Mr. Urquhart is very active in striving to obtain a hearing for his cause, and has won the support of Lord Stanley of Alderley; they have obtained the signatures of twenty Bishops, and the petition is almost certain to find a place among the Postulata. It is undoubtedly a noble scheme, to seek to re-establish Canon Law and make the Vicar of Christ final arbitrator in international disputes; and one cannot but admire the
sanguine chivalry of a man who, in view of the present phase of modern thought, can continue to battle resolutely in furtherance of an idea so far removed above its aims.-Westminster Gazette.
The Parish Church of St. Nicholas, Fundenhall, Norfolk, has been reopened with special Choral Services after restoration. The Bishop of the Diocese was the celebrant, and he also preached to a large congregation in the afternoon. There is a stone reredos, but much disfigured by having in its several compartments the Creed, the Lord's Prayer, the Ten Commandments, and a somewhat singular selection of Scripture texts. In repairing the north doorway a very ancient stoup was found which has been preserved in its original position. The pulpit is in memory of the Incumbent's wife, and bears an inscription to that effect.
On the Festival of the Purification of the B.V.M. a Service, consisting of a Celebratior, hymns, and a Sermon by the Rev. J. L. Galton, Vicar of St. Sidwell's, Exeter, was held at St. Lawrence, Jewry. It was held at mid-day, and was in special connection with the Capetown Association, a meeting of the members being held in the vestry afterwards. There was Evensong at eight and a Sermon by the Rev. E. Glover, late Warden of Kafir College, Capetown. The altar was vested with a richly-worked white frontal, and upon the super-altar stood the cross, surmounted with eight magnificent bouquets of white flowers. The Church was crowded in every corner, and the congregation joined most heartily in the Services, which, it is almost superfluous to add, were admirably rendered. The offertory amounted to about £40.
On Sunday evening the Rev. Mr. Elliott, Curate of St. Chad's, Haggerstone, preached a remarkably telling Sermon at All Saints', Lambeth, from the words of the Gospel, "while men slept." He pointed out that if High Churchmen, or Ritualists as they were termed, had been more energetic and had not slept when at first the Church Association commenced their persecutions, but had commenced counter-prosecutions, we should never have had their later exhibitions of State tyranuy, for the Evangelicals" themselves would have declared it intolerable. He thought lay Churchmen should be ashamed of their apathy or cowardice in not at once bringing before the law courts some dozen notorious "Evanglicals" who every time they officiate in their Churches set all Rubrics and law at defiance.
A meeting of the General Committee of the National Society for Promoting the Education of the Poor in the principles of the Established Church was held on Thursday at the Sanctuary, Westminster. After considering various communications, which were submitted to them, the following resolution was unanimously agreed to by the Committee, viz.: That on the eve of the introduction of a Bill into Parliament, by Her Majesty's Government, for the promotion of Education, the Committee think it most befitting the position of the National Society to confine themselves to the expression of their desire to co-operate with the Government, whilst they reassert their conviction that religion is the only true basis on which the education of the people of this country can rest."

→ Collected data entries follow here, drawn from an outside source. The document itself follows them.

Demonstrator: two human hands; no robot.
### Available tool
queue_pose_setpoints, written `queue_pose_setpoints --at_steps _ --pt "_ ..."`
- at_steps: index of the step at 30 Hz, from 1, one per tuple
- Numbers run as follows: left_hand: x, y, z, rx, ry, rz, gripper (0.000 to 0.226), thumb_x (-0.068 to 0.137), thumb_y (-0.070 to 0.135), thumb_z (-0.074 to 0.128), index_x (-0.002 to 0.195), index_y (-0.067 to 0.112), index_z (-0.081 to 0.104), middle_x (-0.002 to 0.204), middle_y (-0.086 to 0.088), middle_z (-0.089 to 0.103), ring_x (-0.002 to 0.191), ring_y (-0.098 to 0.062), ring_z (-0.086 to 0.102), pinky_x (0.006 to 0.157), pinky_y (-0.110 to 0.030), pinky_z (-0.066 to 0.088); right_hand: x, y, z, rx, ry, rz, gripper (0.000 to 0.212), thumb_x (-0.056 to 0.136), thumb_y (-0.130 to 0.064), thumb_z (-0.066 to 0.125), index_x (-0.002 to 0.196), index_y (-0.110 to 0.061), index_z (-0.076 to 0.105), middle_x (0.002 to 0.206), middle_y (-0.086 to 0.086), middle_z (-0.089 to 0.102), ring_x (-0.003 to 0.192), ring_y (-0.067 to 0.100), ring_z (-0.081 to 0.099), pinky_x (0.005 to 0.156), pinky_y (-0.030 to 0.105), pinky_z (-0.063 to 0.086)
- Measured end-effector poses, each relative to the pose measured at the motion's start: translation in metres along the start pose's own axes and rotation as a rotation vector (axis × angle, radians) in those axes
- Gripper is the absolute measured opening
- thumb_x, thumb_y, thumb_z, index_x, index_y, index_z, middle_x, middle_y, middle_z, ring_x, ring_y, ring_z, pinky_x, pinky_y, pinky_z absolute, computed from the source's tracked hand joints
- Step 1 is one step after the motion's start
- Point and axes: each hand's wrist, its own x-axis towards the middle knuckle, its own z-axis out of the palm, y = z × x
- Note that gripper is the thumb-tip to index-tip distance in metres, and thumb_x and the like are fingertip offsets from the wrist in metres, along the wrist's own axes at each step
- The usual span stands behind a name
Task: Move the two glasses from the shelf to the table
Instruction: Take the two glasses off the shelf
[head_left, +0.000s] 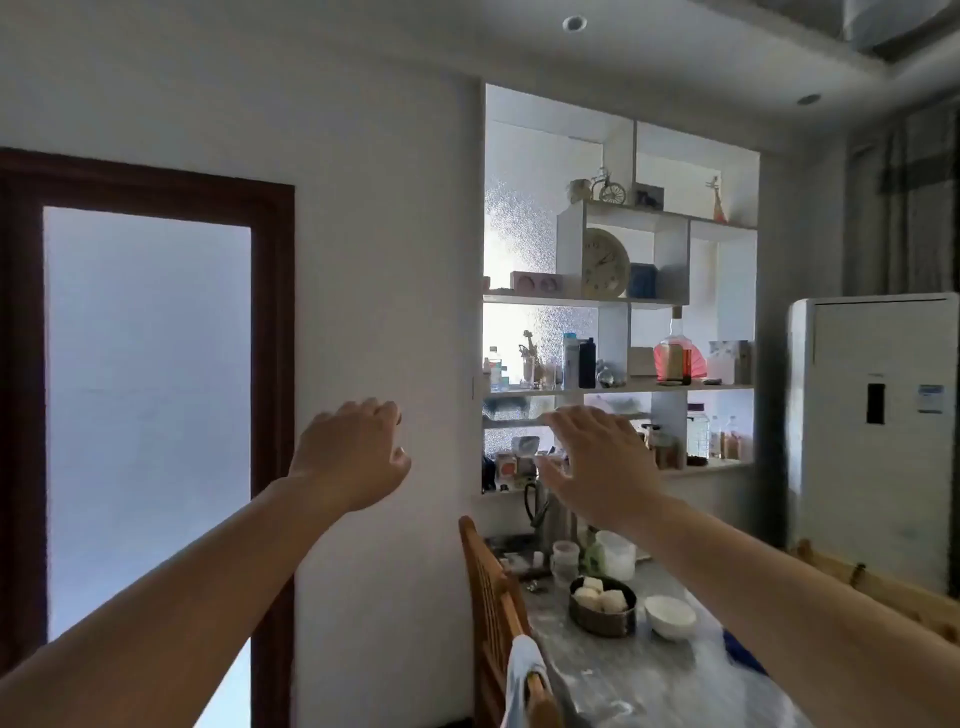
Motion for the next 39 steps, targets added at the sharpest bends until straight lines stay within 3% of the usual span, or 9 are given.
queue_pose_setpoints --at_steps 12,22,39 --pt "0.125 -0.041 0.122 0.007 0.006 0.009 0.048 0.089 0.037 0.045 0.132 0.016 0.044 0.131 -0.001 0.054 0.115 -0.021 0.053 0.094 -0.038 0.041 0.138 0.044 0.13 -0.03 0.03 0.015 0.05 0.091 -0.041 0.047 0.135 -0.018 0.038 0.14 0.002 0.046 0.131 0.021 0.037 0.112 0.041 0.024" --pt "0.282 -0.05 0.213 0.074 0.021 -0.001 0.049 0.088 0.038 0.044 0.132 0.016 0.044 0.131 -0.002 0.054 0.116 -0.022 0.052 0.096 -0.039 0.041 0.278 0.117 0.232 -0.003 0.048 0.008 0.049 0.091 -0.041 0.045 0.134 -0.019 0.039 0.139 0.001 0.046 0.131 0.021 0.038 0.111 0.04 0.027" --pt "0.451 -0.052 0.419 -0.021 0.006 0.143 0.046 0.086 0.037 0.046 0.126 0.016 0.049 0.124 -0.003 0.057 0.109 -0.024 0.056 0.088 -0.038 0.045 0.382 0.205 0.387 -0.134 -0.051 0.098 0.053 0.089 -0.042 0.049 0.134 -0.016 0.037 0.135 0.005 0.05 0.126 0.024 0.044 0.107 0.04 0.031"
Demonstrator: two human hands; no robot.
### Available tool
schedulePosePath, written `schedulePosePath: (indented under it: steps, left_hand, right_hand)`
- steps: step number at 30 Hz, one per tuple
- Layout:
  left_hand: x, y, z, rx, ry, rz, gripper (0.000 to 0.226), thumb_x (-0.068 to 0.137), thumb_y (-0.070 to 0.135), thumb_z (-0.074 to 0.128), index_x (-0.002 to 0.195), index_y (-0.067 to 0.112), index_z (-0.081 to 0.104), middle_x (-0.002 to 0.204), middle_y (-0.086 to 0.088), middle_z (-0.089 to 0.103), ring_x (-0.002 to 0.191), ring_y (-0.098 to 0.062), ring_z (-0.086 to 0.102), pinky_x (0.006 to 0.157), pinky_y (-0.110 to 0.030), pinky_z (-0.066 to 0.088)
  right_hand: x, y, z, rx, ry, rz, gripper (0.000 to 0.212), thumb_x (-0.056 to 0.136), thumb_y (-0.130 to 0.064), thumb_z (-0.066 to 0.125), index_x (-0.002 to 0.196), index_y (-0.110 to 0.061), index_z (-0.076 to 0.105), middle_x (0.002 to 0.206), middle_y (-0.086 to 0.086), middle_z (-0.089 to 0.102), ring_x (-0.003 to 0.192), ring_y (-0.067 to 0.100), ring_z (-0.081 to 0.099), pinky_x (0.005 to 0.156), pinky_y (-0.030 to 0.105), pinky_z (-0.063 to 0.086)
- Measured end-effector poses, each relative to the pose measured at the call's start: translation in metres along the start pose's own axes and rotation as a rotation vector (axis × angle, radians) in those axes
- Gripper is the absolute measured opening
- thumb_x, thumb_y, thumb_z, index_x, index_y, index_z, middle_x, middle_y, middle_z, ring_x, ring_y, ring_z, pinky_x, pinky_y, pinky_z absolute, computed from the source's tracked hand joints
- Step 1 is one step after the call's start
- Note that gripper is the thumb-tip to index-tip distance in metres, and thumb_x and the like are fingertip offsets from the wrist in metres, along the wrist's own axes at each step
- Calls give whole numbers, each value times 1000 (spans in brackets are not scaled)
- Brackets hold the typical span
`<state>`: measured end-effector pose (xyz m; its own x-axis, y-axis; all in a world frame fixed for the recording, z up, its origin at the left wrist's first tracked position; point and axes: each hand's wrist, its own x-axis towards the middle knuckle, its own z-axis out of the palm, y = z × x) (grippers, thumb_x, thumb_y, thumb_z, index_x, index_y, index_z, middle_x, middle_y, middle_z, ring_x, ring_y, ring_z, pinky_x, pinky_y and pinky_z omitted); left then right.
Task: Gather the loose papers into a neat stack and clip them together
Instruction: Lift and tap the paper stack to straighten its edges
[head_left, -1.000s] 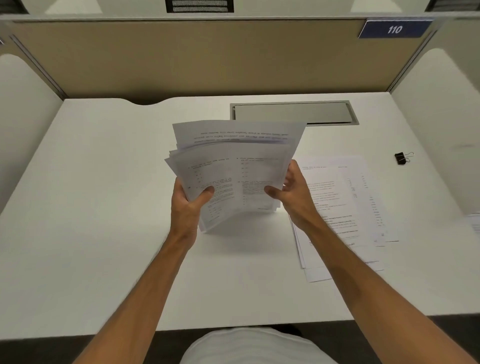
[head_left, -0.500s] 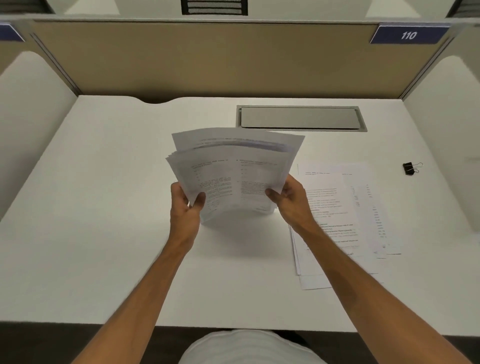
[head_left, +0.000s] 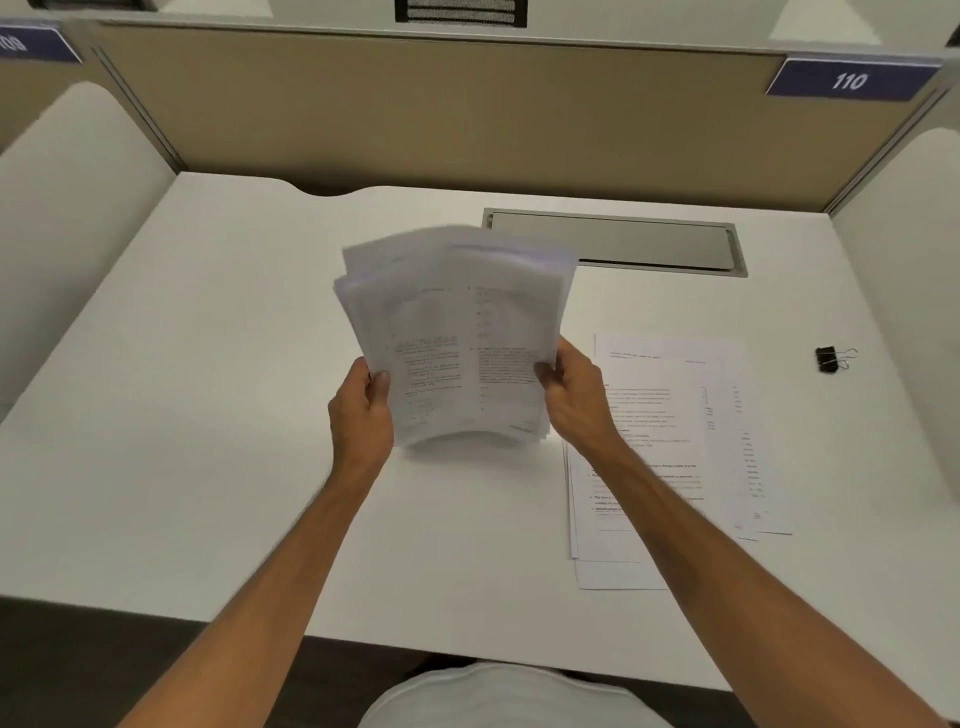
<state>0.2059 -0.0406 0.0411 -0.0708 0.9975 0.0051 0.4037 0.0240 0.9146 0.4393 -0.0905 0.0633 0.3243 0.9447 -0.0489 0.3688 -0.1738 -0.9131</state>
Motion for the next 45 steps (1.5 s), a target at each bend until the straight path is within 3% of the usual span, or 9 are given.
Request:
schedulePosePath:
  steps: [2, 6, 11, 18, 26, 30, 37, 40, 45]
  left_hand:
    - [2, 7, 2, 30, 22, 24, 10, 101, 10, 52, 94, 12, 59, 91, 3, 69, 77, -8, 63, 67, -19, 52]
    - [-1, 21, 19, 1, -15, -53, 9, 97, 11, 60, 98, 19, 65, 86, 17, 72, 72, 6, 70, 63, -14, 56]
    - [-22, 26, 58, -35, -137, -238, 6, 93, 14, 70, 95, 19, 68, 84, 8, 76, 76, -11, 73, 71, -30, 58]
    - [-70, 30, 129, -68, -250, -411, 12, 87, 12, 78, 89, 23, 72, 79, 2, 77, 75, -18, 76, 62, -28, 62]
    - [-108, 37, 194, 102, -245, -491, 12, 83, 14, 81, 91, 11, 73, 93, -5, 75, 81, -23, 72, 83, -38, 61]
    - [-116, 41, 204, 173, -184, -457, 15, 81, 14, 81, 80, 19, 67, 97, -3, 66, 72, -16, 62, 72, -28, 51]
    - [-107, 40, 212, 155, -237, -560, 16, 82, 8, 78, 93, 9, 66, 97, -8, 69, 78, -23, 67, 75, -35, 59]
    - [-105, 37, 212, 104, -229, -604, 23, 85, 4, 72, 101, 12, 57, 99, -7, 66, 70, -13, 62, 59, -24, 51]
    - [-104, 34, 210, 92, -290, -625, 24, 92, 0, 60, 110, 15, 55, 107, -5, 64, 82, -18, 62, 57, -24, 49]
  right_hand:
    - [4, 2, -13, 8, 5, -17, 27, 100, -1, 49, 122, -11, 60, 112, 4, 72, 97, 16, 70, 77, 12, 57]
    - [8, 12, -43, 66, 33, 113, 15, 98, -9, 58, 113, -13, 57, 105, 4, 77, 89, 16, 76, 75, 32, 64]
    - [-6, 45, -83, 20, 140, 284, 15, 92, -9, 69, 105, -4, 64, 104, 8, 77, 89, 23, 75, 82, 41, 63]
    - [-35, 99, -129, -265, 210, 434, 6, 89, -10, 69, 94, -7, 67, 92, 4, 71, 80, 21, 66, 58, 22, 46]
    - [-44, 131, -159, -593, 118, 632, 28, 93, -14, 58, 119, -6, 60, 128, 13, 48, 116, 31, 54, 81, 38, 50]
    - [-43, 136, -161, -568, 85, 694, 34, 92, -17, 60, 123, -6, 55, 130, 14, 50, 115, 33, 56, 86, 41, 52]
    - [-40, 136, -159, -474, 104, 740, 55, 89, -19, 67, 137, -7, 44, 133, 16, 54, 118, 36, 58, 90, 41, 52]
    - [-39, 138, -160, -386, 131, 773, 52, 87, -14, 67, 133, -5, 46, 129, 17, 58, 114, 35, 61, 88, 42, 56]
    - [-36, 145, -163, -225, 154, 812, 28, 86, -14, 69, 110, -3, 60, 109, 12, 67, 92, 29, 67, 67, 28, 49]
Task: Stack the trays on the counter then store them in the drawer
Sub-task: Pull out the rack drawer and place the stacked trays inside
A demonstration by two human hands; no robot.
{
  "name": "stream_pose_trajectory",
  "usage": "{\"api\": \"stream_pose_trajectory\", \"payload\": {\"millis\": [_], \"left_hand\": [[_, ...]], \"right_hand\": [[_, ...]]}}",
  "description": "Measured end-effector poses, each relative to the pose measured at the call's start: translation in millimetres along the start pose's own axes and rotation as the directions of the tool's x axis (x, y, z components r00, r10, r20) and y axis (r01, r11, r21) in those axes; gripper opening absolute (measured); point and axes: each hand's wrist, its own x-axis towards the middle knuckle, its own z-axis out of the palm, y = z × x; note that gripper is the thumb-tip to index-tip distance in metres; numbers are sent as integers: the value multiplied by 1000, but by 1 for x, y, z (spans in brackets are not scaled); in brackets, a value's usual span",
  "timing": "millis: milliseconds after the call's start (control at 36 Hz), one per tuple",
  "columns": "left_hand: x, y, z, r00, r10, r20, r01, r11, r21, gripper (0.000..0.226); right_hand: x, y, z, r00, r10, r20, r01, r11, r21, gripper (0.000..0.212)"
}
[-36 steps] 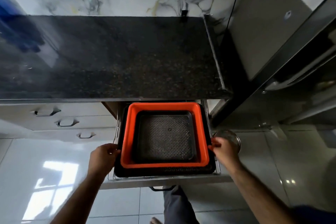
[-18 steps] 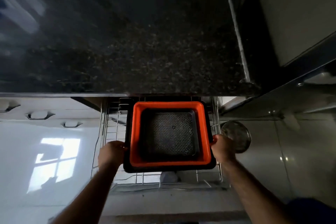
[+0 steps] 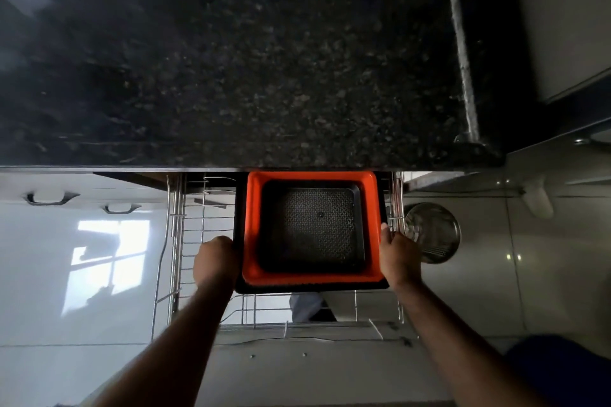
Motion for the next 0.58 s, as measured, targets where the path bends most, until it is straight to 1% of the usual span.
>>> {"api": "stream_pose_trajectory", "payload": {"millis": [56,111,167,250,333,389,472,528,583], "left_hand": [[1,1,6,999,22,24,-22,1000,8,19],[2,0,13,998,46,46,-46,999,1,21],[1,-1,17,995,63,80,-62,998,-6,22],[-3,-2,20,989,76,126,-69,996,-55,23],[-9,-5,18,984,87,152,-72,992,-105,18],[-16,-7,12,986,85,141,-72,993,-97,13],[-31,-12,-1,990,102,98,-92,990,-104,31],[-46,-17,-12,990,128,65,-121,987,-101,35],[-65,-26,-23,992,126,28,-121,982,-148,43]], "right_hand": [[-2,0,5,999,35,39,-38,997,68,65],[-3,2,10,996,57,75,-67,989,134,61],[-1,3,13,991,78,105,-96,981,171,61],[0,7,16,984,82,156,-113,973,200,63],[-4,10,16,980,45,196,-86,974,208,53],[-11,10,11,977,33,210,-75,977,199,57],[-30,11,-1,975,4,222,-56,972,229,64],[-48,12,-11,977,-15,211,-44,961,275,66],[-70,17,-22,981,-37,191,-24,951,308,66]]}}
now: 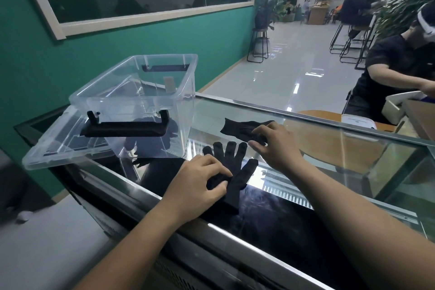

The Church of Womenswould has been restored and reopened. In connection with the restoration a correspondent sends the following shocking particulars to the Church Times. The contractor claimed the holy table which had been replaced by a new altar. It was afterwards sold for 7s. 6d. to a beer-house keeper at Barfreston, where it was found by a neighbouring Rector, to whose ears the scandal had been brought, that the Womenswould altar was serving for a beer table in the taproom. The publican made him pay nearly a sovereign for it, and it was then consumed by fire. The contractor having heard of the awful sacrilege which had ensued, came forward and insisted on refuuding the money; but where was the Vicar of Womenswould, through whose gross negligence such sacrilege was rendered possible?"
The Globe says:-" The Roman Catholic Archbishopric of Armagh has now for some months been vacant by the death of Dr. Kieran. The Roman Catholic Clergy of the Archdiocese returned as dignissimus to Rome Dr. M-Gettigan, who for fourteen years has been Roman Catholic Bishop of Raphoe, but we now learn from the Freeman's Journal that Dr. M-Gettigan has been excused by the Holy Father from acceptance of it." It has long been thought probable that Dr. Russell, the President of Maynooth, would be selected by the Pope for the vacant Primacy, and as he is a very able man and an excellent scholar his appointment would give general satisfaction. But Cardinal Cullen is now at Rome, and will no doubt be able to obtain the vacant Archbishopric for whatever Prelate he deems most fitted to promote the interests of the Roman Catholic Church in Ireland."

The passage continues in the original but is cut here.